Tell me how many lines in the data include "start", and keep the reply to that number.

◆ **Recorded data**:
------------------------------------------------------------

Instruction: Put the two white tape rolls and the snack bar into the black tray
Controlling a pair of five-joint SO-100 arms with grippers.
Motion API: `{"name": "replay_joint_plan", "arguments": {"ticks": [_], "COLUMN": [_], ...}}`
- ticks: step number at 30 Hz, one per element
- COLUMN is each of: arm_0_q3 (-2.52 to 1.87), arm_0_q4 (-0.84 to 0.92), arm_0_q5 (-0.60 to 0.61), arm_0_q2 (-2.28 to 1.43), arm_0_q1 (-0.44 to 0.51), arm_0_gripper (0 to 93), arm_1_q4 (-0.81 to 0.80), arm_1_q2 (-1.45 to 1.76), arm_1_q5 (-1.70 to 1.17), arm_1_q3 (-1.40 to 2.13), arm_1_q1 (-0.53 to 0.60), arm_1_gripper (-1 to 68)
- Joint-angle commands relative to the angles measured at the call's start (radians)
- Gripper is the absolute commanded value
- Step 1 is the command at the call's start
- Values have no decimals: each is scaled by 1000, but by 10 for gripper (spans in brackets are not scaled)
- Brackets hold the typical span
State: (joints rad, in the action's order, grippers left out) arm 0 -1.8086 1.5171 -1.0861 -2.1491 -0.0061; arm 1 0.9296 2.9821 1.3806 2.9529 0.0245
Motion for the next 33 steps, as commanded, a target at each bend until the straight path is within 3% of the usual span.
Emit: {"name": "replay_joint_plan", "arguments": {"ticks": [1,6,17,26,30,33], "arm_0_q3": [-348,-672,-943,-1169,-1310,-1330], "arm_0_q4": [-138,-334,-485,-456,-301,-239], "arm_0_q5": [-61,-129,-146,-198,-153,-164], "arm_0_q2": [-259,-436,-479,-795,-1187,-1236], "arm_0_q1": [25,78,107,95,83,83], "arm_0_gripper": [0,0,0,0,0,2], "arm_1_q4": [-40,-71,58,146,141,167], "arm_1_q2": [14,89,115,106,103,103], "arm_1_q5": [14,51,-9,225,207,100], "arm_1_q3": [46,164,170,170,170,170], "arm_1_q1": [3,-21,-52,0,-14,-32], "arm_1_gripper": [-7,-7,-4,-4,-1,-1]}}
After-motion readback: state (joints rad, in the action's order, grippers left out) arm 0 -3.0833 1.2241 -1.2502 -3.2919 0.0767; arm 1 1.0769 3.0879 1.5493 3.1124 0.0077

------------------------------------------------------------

◆ **Exercise output**: 2